» DATA:
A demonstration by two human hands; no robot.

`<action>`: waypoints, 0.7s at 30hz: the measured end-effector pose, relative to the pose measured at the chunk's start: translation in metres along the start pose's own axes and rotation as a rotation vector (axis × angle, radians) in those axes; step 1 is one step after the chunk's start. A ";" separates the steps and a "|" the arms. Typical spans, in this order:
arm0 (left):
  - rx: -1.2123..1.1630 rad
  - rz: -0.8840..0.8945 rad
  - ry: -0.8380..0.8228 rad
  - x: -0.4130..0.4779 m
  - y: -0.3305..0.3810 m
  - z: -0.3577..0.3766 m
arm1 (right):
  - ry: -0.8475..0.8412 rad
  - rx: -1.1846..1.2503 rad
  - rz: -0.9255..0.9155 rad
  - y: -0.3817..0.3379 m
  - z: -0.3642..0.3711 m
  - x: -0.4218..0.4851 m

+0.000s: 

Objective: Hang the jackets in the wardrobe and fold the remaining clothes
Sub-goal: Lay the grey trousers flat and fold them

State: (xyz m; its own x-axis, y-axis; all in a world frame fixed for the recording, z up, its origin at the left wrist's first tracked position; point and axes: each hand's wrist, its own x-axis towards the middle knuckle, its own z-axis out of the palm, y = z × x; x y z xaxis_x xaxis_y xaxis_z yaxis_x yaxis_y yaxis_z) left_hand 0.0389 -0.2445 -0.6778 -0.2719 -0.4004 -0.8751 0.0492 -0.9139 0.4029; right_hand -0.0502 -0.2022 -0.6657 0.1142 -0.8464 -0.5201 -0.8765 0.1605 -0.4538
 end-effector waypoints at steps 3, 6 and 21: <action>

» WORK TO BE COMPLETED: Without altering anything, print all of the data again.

» RESULT OF THIS EXERCISE:
A demonstration by two human hands; no robot.

`<action>`: waypoints, 0.7s at 30hz: the measured end-effector pose, relative to the pose measured at the chunk's start: translation in metres along the start pose's own axes and rotation as a rotation vector (axis × angle, radians) in those axes; step 1 is one step after the chunk's start. A ";" separates the steps and a "|" the arms. Typical spans, in this order:
arm0 (left):
  - rx: -1.2123..1.1630 rad
  - rz: -0.8840..0.8945 rad
  - ry: -0.8380..0.8228 rad
  - x: -0.4130..0.4779 m
  - y: -0.3305..0.3810 m
  - z: -0.3577..0.3766 m
arm1 (right):
  - ry: -0.8475..0.8412 rad
  - rx: -1.1846..1.2503 rad
  - rz: -0.9255..0.9155 rad
  - y: -0.3817..0.3379 m
  - z: -0.3642..0.3711 m
  - x: -0.4218..0.4851 m

+0.000s: 

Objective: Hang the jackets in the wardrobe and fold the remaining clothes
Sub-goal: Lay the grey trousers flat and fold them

State: (xyz m; its own x-axis, y-axis; all in a world frame fixed for the recording, z up, its origin at the left wrist's first tracked position; point and axes: each hand's wrist, its own x-axis towards the middle knuckle, its own z-axis out of the palm, y = z × x; x y z xaxis_x xaxis_y xaxis_z yaxis_x yaxis_y yaxis_z) left_hand 0.0389 -0.2445 -0.6778 -0.2719 -0.4004 -0.8751 0.0492 -0.9139 0.4029; right_hand -0.0502 -0.2022 -0.6657 0.1142 -0.8464 -0.5201 -0.8765 0.1605 -0.4538
 end-effector waypoints at steps 3, 6 and 21: <action>

Nothing further is required by the exercise.